*Exercise objective:*
Lines from the line with "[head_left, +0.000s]" to the line with "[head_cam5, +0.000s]" in the entries below, and only those, must be output exactly, with both ends included.

━━━━━━━━━━━━━━━━

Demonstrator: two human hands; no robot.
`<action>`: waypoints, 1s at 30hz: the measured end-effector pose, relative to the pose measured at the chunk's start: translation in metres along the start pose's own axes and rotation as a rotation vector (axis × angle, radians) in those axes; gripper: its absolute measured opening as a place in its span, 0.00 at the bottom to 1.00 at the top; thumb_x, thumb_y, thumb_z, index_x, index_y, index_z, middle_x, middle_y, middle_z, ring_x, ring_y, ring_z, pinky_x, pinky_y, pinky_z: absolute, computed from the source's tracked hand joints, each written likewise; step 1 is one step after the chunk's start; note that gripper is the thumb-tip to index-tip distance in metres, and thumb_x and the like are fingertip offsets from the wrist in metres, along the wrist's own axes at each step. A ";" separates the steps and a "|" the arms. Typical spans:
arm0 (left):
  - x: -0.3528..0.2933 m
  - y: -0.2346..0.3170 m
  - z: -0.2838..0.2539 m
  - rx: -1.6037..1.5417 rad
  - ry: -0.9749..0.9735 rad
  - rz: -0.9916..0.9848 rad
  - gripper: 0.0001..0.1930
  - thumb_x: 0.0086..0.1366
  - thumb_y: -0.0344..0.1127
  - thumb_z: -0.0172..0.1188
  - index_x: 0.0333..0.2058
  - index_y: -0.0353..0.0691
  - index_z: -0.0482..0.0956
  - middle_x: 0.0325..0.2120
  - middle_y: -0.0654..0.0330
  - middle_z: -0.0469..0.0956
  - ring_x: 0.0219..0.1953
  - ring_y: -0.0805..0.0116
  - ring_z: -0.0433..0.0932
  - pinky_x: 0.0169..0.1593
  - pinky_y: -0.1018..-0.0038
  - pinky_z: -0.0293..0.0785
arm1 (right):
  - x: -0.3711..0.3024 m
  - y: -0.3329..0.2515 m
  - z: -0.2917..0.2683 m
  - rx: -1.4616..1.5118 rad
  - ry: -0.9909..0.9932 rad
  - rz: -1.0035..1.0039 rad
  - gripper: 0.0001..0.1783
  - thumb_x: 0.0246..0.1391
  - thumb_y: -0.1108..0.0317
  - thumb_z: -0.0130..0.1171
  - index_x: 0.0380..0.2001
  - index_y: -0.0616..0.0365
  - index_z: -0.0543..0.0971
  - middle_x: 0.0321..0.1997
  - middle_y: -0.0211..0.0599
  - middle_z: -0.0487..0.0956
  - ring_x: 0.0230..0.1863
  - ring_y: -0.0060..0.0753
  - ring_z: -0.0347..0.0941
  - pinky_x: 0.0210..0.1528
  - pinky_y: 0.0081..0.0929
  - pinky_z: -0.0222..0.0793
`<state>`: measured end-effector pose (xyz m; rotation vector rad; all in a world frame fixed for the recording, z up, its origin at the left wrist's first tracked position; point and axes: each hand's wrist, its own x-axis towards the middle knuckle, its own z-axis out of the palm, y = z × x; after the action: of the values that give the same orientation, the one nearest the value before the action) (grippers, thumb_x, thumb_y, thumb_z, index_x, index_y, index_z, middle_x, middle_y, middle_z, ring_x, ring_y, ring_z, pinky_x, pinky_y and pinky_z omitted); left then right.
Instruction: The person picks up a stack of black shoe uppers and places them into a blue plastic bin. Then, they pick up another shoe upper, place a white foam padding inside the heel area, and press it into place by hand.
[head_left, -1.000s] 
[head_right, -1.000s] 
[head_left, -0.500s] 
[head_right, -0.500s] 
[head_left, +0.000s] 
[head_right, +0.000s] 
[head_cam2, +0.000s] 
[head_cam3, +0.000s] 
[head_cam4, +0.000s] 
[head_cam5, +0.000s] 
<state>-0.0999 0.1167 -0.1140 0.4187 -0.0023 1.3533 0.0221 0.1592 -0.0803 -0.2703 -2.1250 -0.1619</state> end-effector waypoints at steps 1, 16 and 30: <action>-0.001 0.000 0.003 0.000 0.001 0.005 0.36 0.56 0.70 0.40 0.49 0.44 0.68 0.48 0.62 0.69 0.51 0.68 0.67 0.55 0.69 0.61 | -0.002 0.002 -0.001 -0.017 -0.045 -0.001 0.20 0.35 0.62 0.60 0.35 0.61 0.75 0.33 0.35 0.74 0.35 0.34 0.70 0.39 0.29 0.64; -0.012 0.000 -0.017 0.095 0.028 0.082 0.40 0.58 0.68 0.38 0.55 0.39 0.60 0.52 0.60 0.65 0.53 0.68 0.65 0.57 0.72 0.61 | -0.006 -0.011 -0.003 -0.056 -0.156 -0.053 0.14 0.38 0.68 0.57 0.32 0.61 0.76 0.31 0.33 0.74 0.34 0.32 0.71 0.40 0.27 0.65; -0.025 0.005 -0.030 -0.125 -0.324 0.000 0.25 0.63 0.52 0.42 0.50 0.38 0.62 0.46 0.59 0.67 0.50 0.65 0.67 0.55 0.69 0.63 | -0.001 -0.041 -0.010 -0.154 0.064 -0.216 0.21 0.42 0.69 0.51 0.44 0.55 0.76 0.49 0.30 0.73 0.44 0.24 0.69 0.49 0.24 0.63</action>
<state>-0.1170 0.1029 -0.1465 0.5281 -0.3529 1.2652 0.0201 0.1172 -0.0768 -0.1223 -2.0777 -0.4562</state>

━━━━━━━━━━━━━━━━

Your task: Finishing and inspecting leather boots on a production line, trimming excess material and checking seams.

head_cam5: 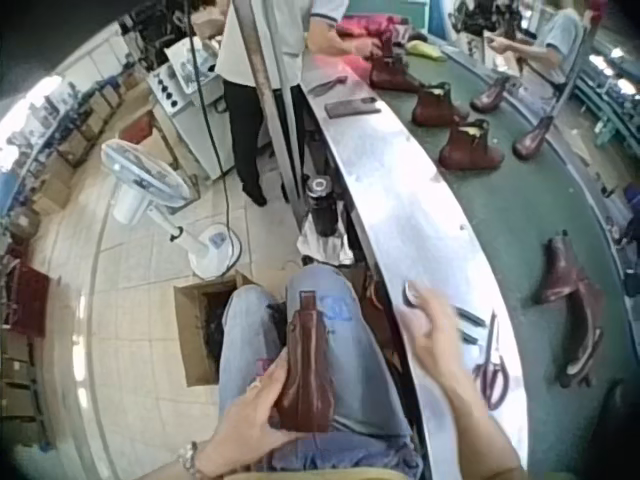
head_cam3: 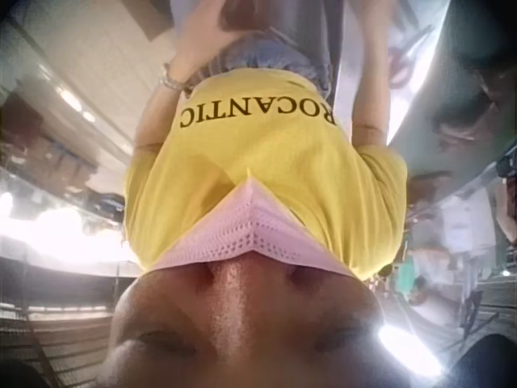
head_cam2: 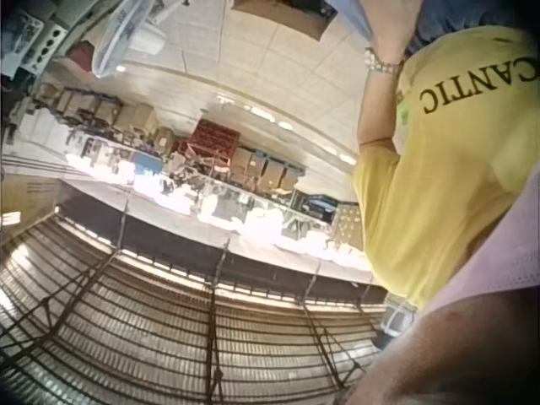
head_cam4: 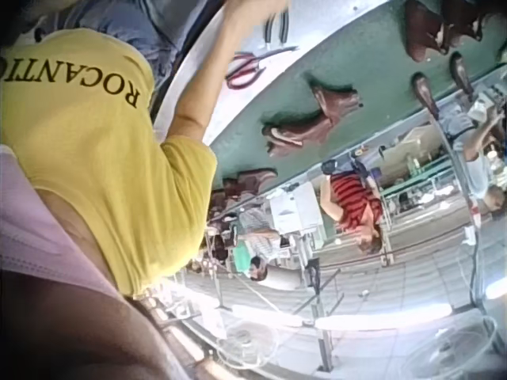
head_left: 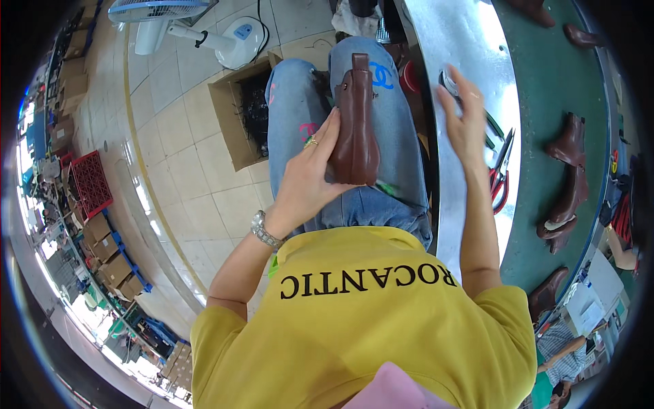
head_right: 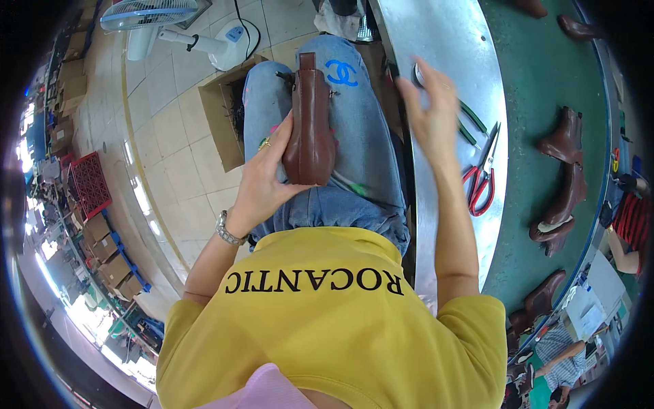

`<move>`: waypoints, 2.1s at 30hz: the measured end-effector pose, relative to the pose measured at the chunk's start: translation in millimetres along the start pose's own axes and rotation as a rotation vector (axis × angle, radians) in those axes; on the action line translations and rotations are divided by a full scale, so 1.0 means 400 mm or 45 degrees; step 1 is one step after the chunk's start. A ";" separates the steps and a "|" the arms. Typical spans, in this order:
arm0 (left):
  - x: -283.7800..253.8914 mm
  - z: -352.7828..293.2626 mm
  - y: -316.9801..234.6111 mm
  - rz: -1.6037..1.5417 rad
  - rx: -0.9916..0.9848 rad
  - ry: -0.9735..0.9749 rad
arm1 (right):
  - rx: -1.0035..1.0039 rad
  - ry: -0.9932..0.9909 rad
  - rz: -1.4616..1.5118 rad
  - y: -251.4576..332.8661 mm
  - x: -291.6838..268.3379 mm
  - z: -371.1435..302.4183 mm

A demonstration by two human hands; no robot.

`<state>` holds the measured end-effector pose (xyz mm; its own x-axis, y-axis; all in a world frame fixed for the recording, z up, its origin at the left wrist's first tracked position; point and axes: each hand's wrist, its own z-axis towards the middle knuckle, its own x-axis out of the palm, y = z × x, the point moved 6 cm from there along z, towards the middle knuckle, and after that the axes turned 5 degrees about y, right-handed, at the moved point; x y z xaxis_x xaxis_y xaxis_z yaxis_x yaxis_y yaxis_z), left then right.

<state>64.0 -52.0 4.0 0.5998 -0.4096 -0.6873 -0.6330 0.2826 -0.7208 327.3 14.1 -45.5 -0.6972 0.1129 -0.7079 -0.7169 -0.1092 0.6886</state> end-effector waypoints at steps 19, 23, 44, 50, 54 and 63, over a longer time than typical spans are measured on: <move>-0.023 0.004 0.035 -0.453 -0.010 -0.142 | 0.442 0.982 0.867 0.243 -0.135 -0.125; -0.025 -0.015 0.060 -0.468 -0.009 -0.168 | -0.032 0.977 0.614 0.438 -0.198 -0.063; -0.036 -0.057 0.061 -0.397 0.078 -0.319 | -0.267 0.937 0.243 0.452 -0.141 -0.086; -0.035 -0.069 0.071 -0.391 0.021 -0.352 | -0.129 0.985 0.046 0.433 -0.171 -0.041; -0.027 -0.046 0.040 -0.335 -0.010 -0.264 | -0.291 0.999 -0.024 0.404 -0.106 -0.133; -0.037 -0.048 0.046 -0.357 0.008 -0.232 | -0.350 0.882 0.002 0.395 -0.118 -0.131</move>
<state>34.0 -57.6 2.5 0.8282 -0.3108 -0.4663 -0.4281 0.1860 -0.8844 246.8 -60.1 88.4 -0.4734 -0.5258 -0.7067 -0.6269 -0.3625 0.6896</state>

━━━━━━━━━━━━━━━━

*Exercise response:*
[head_left, +0.000s] 
[head_right, +0.000s] 
[head_cam2, +0.000s] 
[head_cam3, +0.000s] 
[head_cam4, +0.000s] 
[head_cam5, +0.000s] 

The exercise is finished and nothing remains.